5.3 Effect of the Exploration Ratio

The exploration parameter \(\delta \) plays an important role in balancing the exploration between the rule action and the original action. In our experiments on combat tasks (see Fig. 4), we choose the best hyperparameters \(\delta \) for each method independently. In this section, we make comparisons of the impact of different values of \(\delta \) (varying from 0.1 to 0.5) on the performance of RMLPE. Figure 6 depicts the final mean win rate of RMLPE method combined with three baseline algorithms for each exploration ratio \(\delta \).

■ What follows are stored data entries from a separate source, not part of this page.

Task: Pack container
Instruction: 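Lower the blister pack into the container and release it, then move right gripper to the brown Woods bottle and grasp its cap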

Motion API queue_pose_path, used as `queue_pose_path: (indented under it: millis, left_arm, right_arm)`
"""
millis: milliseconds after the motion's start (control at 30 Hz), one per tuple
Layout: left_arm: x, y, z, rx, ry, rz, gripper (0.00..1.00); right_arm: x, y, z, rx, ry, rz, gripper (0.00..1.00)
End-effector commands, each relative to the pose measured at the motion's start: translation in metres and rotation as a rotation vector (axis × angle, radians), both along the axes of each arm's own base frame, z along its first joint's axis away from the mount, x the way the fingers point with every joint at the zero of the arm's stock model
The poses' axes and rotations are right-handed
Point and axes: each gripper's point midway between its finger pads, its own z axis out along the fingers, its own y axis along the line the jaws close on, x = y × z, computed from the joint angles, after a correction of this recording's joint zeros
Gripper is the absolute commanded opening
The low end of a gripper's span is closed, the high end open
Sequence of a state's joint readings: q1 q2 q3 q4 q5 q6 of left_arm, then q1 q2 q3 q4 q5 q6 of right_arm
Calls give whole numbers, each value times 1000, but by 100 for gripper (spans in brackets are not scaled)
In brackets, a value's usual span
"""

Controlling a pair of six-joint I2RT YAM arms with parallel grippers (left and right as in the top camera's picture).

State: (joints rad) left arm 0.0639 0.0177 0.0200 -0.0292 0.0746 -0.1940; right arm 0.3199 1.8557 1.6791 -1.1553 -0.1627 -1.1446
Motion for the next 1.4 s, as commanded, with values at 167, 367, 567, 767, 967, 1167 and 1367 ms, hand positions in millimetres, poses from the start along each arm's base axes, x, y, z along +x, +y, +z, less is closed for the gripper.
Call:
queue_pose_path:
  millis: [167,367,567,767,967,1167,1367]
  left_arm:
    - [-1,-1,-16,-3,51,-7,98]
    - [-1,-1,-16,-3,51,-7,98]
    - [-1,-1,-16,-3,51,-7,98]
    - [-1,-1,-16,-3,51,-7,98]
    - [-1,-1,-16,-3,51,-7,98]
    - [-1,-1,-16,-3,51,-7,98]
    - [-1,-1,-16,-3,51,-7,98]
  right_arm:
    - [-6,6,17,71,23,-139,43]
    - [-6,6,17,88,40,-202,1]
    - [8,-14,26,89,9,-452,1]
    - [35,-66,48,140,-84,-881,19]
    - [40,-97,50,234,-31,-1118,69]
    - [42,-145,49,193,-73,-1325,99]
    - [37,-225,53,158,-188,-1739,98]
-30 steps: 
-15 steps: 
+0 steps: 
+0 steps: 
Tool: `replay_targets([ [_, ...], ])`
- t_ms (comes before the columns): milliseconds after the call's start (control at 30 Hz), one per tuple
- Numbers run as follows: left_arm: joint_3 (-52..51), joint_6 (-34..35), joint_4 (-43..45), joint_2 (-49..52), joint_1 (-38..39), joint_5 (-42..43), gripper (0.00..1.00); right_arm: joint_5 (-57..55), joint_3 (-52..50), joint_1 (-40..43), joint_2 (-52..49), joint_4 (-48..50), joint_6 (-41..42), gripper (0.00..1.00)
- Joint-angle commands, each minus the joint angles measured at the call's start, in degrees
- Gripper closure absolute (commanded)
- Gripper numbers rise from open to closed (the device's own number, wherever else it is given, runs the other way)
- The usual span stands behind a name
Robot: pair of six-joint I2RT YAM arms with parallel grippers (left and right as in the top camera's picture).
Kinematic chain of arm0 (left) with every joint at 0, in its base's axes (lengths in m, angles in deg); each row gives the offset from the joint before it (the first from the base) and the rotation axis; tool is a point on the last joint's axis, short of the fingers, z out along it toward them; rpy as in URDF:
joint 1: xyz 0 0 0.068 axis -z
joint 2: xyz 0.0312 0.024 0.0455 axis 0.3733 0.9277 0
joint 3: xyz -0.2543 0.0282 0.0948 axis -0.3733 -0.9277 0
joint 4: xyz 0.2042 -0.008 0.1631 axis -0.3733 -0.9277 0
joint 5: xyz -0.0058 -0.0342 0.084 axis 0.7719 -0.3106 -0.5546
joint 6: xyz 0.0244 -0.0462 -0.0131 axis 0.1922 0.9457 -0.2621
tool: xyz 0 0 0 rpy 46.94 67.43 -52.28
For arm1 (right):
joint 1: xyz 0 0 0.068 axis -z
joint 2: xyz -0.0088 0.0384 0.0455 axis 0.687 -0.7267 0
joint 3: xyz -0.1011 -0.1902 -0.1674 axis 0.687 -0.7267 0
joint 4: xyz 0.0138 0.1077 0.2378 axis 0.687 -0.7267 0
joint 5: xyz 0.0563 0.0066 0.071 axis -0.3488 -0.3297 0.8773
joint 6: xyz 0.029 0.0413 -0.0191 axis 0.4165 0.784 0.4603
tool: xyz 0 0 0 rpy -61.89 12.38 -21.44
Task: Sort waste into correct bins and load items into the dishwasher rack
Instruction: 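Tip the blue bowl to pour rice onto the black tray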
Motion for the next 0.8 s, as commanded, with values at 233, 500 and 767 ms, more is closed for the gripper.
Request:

Comparing to the baseline algorithms (dashed line in Fig. 6), we find that RMLPE enabled algorithms beat all the baselines, with any exploration ratio. The proper value of \(\delta \) varies with the MARL methods, and it should not be too big or too small for most algorithms. Therefore a suitable value interval of exploring rules exists for the different methods.

6 Conclusion

In this paper, we propose a novel approach called Rule Mixing Learning with Prioritized Exploration, RMLPE, to improve MARL by incorporating logic rules into the learning. The incorporated rules can be imperfect, that is, rules are not necessarily guaranteed to be effective under all circumstances. RMLPE can efficiently select useful rules and exploit them to facilitate learning by extending the action space with rules. A new exploration method is also proposed to accelerate learning in the early training stage. The evaluation of our methods is conducted on challenging StarCraftII micro scenarios and the results show RMLPE can greatly improve and accelerate the learning process of MARL methods even with suboptimal rules. In the future, it is worthwhile to investigate combining large-scale human knowledge with RL to solve more challenging problems.